With no line left out, restate the data word for word.

■ **AVAILABLE DATA**
Content starts
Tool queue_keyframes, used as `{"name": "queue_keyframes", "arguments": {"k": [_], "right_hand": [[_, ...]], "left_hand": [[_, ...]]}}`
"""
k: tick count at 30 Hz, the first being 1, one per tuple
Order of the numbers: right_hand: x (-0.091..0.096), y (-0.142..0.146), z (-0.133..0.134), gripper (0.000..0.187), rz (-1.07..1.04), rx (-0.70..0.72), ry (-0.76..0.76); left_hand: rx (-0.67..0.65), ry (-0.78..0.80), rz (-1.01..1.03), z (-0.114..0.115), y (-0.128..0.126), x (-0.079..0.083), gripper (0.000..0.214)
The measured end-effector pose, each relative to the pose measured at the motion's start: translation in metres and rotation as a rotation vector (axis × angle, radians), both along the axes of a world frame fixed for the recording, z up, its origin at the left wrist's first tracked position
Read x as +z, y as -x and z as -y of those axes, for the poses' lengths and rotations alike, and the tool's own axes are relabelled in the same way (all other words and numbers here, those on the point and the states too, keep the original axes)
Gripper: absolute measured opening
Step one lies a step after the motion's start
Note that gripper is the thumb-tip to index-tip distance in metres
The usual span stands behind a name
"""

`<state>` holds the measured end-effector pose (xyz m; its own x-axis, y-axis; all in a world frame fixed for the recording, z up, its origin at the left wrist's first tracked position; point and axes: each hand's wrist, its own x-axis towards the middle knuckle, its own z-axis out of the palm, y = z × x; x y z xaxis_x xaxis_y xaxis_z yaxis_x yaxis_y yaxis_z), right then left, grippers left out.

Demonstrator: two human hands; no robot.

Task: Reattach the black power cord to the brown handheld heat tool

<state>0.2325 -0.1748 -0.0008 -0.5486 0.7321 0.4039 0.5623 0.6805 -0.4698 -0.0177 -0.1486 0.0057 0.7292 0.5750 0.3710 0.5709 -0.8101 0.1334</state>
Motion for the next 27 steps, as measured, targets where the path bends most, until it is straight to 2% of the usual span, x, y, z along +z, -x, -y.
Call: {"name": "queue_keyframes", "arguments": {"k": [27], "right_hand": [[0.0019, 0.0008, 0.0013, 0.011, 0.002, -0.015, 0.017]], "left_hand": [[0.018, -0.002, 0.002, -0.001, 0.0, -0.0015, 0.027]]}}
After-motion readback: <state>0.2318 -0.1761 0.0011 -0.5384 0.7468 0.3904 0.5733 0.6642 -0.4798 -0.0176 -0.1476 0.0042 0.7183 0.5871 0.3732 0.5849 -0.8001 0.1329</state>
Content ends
■ **TASK OUTPUT**
Tool queue_keyframes, used as `{"name": "queue_keyframes", "arguments": {"k": [_], "right_hand": [[_, ...]], "left_hand": [[_, ...]]}}`
"""
k: tick count at 30 Hz, the first being 1, one per tuple
Order of the numbers: right_hand: x (-0.091..0.096), y (-0.142..0.146), z (-0.133..0.134), gripper (0.000..0.187), rz (-1.07..1.04), rx (-0.70..0.72), ry (-0.76..0.76); left_hand: rx (-0.67..0.65), ry (-0.78..0.80), rz (-1.01..1.03), z (-0.114..0.115), y (-0.128..0.126), x (-0.079..0.083), gripper (0.000..0.214)
The measured end-effector pose, each relative to the pose measured at the motion's start: translation in metres and rotation as a rotation vector (axis × angle, radians), both along the axes of a world frame fixed for the recording, z up, its origin at the left wrist's first tracked position
Read x as +z, y as -x and z as -y of those axes, for the poses' lengths and rotations alike, and the tool's own axes are relabelled in the same way (all other words and numbers here, those on the point and the states too, keep the original axes)
Gripper: absolute measured opening
Step one lies a step after the motion's start
Note that gripper is the thumb-tip to index-tip distance in metres
The usual span stands behind a name
"""

`<state>` holds the measured end-effector pose (xyz m; its own x-axis, y-axis; all in a world frame fixed for the recording, z up, its origin at the left wrist's first tracked position; point and axes: each hand's wrist, its own x-axis towards the middle knuckle, its own z-axis out of the palm, y = z × x; x y z xaxis_x xaxis_y xaxis_z yaxis_x yaxis_y yaxis_z), right then left, grippers left out.

Demonstrator: two human hands; no robot.

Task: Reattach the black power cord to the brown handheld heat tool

<state>0.2325 -0.1748 -0.0008 -0.5486 0.7321 0.4039 0.5623 0.6805 -0.4698 -0.0177 -0.1486 0.0057 0.7292 0.5750 0.3710 0.5709 -0.8101 0.1334</state>
Motion for the next 27 steps, as measured, targets where the path bends most, until it is straight to 2% of the usual span, x, y, z along +z, -x, -y.
Call: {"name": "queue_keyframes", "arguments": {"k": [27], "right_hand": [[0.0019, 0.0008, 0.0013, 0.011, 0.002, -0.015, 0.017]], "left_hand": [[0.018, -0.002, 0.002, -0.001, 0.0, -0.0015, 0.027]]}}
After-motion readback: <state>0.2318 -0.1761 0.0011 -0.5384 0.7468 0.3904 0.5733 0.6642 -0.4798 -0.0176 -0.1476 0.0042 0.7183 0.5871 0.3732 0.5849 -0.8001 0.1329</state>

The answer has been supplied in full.